**Task details:** Provide only the number of lines in the following data that contain "pixels".

Records contained in a dataset
-=-=-=-=-
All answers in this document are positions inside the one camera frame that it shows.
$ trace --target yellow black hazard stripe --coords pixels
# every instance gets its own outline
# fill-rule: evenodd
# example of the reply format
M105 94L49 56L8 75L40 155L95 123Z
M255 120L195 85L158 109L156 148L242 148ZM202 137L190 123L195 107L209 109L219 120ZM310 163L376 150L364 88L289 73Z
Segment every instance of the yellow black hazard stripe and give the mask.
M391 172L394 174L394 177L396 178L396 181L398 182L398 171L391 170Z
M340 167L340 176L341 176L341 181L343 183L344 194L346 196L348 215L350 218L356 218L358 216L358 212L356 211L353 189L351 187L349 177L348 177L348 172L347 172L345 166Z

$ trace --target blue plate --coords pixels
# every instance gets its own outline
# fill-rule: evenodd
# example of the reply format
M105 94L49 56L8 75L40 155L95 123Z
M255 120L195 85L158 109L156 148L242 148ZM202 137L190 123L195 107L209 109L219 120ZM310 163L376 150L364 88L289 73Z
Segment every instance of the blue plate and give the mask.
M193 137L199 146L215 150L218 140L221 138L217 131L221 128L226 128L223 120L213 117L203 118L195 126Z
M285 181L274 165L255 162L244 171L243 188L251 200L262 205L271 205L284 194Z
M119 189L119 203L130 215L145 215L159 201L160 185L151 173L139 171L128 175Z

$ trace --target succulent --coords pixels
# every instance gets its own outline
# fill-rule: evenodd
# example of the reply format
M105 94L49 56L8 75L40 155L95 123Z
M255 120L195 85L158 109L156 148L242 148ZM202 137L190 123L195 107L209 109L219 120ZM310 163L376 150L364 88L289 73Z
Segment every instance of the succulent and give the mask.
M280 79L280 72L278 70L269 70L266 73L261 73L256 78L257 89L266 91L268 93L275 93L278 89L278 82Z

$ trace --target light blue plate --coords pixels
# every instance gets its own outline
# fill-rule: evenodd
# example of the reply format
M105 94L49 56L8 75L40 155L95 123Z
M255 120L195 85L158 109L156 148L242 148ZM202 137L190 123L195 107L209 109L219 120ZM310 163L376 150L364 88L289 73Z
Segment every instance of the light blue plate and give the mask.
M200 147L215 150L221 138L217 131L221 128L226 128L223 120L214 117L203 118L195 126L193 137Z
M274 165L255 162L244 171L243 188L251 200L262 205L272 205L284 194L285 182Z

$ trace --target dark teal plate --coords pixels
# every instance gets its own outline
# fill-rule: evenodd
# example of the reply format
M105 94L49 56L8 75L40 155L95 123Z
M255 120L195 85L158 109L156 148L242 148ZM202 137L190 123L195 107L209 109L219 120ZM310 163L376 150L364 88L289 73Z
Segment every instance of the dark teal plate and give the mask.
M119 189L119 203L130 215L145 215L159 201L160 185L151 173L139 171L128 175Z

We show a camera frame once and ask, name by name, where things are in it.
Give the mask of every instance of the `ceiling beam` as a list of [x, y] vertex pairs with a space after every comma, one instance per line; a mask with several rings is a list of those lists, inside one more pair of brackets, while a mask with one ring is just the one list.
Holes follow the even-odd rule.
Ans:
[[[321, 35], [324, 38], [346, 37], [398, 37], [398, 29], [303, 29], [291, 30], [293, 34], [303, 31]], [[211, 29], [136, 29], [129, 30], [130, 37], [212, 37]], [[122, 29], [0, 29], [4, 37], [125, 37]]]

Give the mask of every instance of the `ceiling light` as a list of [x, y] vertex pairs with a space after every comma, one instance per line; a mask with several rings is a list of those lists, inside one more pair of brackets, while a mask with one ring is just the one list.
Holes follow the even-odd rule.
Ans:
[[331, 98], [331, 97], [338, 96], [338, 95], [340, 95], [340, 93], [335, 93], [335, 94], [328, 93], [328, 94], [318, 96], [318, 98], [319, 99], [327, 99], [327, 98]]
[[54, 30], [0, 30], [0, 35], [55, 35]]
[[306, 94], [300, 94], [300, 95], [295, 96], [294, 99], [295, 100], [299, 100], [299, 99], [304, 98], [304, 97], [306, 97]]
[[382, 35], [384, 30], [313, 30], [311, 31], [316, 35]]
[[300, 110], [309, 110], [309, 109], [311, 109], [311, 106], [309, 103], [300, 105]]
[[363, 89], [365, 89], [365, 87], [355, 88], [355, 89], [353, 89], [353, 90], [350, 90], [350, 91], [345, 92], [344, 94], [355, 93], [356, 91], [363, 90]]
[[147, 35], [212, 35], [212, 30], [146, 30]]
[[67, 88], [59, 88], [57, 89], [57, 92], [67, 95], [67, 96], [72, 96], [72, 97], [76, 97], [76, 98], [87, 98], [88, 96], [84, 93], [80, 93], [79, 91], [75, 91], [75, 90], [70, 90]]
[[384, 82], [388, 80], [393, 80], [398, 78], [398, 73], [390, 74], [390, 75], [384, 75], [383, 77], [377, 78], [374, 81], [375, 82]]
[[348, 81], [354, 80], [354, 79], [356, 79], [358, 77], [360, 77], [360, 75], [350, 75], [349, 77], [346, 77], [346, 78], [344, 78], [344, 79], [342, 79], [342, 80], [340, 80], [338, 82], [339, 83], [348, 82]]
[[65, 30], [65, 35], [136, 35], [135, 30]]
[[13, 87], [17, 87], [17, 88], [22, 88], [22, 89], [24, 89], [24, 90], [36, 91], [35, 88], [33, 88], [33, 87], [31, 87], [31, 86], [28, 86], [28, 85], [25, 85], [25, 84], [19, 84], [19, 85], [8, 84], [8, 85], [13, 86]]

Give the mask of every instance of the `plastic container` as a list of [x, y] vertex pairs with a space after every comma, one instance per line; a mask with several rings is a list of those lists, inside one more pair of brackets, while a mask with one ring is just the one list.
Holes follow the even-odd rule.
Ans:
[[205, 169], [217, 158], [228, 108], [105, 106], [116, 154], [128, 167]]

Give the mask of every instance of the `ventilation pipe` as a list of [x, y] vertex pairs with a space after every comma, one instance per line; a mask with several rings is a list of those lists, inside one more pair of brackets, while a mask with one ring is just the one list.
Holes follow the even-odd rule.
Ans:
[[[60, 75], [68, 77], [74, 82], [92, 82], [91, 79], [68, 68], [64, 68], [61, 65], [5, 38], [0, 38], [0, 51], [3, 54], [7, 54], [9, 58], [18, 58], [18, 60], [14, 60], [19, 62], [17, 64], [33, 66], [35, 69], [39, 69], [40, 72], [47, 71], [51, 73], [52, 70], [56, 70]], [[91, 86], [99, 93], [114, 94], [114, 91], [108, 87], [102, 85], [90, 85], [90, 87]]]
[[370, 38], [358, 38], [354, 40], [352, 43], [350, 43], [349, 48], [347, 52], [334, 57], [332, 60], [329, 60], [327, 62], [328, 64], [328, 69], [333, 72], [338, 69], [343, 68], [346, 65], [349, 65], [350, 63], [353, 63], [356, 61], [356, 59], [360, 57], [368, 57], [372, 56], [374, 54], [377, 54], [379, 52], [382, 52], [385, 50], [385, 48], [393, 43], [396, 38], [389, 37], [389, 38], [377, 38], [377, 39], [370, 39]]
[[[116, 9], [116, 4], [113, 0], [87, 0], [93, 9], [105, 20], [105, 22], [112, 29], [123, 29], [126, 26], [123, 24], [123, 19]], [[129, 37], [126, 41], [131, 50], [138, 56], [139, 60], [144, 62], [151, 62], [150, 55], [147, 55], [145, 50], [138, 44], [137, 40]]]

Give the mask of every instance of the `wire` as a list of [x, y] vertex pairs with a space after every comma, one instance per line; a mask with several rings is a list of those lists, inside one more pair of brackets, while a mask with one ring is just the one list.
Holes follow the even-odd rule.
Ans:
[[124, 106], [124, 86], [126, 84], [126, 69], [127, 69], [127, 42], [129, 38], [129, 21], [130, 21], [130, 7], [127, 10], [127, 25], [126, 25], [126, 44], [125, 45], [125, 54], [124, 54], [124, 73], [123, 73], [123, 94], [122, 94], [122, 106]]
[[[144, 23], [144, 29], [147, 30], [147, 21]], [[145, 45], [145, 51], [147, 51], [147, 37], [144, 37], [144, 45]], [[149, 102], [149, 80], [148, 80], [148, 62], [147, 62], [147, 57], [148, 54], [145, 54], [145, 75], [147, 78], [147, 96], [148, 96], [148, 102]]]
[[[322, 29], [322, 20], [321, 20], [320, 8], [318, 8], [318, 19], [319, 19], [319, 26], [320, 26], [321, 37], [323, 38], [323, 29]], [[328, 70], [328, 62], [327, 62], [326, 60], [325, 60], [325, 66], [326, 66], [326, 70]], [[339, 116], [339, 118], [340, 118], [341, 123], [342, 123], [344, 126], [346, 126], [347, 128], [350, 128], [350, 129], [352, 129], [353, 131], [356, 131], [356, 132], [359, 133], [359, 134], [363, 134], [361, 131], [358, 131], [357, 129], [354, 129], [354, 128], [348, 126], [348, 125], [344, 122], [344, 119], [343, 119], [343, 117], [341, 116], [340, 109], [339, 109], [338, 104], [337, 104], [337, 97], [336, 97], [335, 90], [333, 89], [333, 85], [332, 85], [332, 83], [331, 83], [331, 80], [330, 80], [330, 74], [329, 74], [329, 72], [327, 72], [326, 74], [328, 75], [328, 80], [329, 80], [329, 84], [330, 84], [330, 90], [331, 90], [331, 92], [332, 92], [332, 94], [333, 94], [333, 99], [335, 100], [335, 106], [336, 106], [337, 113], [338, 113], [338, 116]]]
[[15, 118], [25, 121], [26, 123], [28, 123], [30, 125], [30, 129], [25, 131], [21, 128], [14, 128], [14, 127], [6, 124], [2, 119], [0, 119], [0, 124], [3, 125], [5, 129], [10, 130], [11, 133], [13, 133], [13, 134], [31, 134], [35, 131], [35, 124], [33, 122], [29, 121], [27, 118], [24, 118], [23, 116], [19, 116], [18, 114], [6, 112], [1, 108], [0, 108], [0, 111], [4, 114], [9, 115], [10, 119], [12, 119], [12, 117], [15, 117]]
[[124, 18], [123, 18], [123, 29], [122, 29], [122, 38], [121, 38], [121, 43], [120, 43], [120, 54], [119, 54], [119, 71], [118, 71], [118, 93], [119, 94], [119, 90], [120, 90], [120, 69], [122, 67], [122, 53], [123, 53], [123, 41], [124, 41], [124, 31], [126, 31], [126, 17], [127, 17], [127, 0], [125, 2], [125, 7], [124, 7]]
-=-=-=-=-
**Solution to the problem:** 5